=== Provided records ===
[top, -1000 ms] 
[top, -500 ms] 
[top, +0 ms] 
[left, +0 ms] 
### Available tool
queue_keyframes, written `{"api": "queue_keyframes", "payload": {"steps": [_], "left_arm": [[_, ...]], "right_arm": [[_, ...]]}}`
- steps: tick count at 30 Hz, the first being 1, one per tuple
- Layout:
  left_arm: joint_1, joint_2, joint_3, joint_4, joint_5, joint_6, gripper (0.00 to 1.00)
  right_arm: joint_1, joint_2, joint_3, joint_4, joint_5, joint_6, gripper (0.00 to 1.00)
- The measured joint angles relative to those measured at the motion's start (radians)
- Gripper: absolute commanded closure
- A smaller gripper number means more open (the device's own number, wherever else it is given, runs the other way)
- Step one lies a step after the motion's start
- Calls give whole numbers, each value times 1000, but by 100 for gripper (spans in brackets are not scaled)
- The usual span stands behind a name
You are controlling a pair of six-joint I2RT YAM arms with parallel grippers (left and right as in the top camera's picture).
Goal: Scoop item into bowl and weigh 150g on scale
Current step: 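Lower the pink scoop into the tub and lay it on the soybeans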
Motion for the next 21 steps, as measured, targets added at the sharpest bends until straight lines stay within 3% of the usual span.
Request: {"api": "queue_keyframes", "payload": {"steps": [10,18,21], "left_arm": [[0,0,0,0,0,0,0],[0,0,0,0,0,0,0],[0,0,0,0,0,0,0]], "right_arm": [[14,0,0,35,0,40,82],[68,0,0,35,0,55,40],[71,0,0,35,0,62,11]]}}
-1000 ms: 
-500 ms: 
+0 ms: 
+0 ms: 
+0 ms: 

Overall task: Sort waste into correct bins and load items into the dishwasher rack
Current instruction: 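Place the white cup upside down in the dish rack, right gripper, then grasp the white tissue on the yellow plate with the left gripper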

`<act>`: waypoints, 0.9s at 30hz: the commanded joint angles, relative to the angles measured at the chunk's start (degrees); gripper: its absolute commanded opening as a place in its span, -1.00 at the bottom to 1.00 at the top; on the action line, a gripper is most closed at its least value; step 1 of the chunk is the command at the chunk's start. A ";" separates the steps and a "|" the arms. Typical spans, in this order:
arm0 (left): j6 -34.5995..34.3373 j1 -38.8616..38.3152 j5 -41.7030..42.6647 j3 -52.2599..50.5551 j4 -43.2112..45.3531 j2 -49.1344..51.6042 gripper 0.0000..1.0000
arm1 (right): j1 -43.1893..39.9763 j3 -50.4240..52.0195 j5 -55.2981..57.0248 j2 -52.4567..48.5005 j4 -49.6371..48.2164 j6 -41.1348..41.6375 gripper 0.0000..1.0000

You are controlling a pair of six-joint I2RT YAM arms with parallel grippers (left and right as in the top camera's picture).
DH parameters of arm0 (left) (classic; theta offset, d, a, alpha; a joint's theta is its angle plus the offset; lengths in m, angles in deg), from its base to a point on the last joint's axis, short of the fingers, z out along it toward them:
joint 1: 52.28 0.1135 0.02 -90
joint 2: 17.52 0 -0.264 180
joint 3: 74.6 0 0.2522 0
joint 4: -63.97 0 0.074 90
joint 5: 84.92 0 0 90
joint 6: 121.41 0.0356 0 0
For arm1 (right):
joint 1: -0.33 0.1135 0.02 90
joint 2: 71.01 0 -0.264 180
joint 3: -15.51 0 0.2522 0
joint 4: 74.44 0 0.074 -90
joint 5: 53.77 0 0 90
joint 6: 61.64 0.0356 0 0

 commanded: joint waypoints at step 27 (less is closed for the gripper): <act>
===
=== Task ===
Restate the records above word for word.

=== Solved problem ===
[top, -1000 ms] 
[top, -500 ms] 
[top, +0 ms] 
[left, +0 ms] 
### Available tool
queue_keyframes, written `{"api": "queue_keyframes", "payload": {"steps": [_], "left_arm": [[_, ...]], "right_arm": [[_, ...]]}}`
- steps: tick count at 30 Hz, the first being 1, one per tuple
- Layout:
  left_arm: joint_1, joint_2, joint_3, joint_4, joint_5, joint_6, gripper (0.00 to 1.00)
  right_arm: joint_1, joint_2, joint_3, joint_4, joint_5, joint_6, gripper (0.00 to 1.00)
- The measured joint angles relative to those measured at the motion's start (radians)
- Gripper: absolute commanded closure
- A smaller gripper number means more open (the device's own number, wherever else it is given, runs the other way)
- Step one lies a step after the motion's start
- Calls give whole numbers, each value times 1000, but by 100 for gripper (spans in brackets are not scaled)
- The usual span stands behind a name
You are controlling a pair of six-joint I2RT YAM arms with parallel grippers (left and right as in the top camera's picture).
Goal: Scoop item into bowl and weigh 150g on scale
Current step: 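Lower the pink scoop into the tub and lay it on the soybeans
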Motion for the next 21 steps, as measured, targets added at the sharpest bends until straight lines stay within 3% of the usual span.
Request: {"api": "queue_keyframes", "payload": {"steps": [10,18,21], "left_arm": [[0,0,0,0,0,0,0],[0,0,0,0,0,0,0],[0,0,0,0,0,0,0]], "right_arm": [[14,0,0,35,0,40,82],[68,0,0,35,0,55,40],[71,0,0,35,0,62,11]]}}
-1000 ms: 
-500 ms: 
+0 ms: 
+0 ms: 
+0 ms: 

Overall task: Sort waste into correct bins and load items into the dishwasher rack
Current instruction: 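Place the white cup upside down in the dish rack, right gripper, then grasp the white tissue on the yellow plate with the left gripper
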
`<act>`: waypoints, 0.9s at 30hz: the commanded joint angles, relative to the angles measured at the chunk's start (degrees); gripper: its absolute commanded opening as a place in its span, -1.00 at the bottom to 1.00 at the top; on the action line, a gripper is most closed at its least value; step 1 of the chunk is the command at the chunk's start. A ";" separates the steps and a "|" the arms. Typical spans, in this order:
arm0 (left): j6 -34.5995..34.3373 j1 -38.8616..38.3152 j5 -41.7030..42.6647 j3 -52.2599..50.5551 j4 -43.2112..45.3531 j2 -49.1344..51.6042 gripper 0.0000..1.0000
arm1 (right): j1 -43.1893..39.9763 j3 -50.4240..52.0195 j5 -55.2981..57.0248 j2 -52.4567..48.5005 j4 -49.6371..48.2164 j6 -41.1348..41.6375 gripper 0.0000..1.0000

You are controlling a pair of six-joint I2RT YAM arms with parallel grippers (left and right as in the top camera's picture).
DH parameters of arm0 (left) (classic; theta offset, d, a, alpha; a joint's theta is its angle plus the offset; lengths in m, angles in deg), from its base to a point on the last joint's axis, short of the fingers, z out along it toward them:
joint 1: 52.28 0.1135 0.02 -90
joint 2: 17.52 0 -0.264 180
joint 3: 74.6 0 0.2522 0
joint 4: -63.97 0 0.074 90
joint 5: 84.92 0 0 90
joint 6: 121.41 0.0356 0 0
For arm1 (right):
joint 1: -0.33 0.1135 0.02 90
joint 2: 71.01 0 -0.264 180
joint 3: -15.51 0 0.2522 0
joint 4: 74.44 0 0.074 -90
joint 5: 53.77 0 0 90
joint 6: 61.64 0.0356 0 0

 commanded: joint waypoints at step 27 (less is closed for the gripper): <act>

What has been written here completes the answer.